*** Begin section ***

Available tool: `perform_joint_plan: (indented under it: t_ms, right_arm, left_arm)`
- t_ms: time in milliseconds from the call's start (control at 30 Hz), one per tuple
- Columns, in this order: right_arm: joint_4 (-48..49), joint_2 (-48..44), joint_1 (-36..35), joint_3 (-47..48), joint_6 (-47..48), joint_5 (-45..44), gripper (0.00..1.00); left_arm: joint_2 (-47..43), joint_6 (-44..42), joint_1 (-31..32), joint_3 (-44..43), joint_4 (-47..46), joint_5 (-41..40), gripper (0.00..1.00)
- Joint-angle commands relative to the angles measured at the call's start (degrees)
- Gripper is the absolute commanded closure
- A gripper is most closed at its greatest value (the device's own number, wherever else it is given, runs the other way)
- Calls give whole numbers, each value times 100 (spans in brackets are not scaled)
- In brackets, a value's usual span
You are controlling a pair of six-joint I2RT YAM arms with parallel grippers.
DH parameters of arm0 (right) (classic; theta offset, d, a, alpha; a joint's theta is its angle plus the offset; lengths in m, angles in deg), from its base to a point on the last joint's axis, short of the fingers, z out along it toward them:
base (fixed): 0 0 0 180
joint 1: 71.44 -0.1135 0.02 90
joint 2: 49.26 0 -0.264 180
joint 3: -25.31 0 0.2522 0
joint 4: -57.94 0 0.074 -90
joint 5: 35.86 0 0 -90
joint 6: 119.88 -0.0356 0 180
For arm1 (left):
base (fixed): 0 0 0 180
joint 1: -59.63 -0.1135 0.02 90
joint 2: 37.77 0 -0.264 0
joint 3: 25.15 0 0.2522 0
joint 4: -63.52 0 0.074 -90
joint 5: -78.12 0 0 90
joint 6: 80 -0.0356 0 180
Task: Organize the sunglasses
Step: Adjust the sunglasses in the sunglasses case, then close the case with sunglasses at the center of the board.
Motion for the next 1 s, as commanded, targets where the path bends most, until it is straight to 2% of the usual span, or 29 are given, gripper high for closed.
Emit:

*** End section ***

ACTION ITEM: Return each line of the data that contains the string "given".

YOUR RESPONSE:
- A gripper is most closed at its greatest value (the device's own number, wherever else it is given, runs the other way)
Motion for the next 1 s, as commanded, targets where the path bends most, until it is straight to 2% of the usual span, or 29 are given, gripper high for closed.

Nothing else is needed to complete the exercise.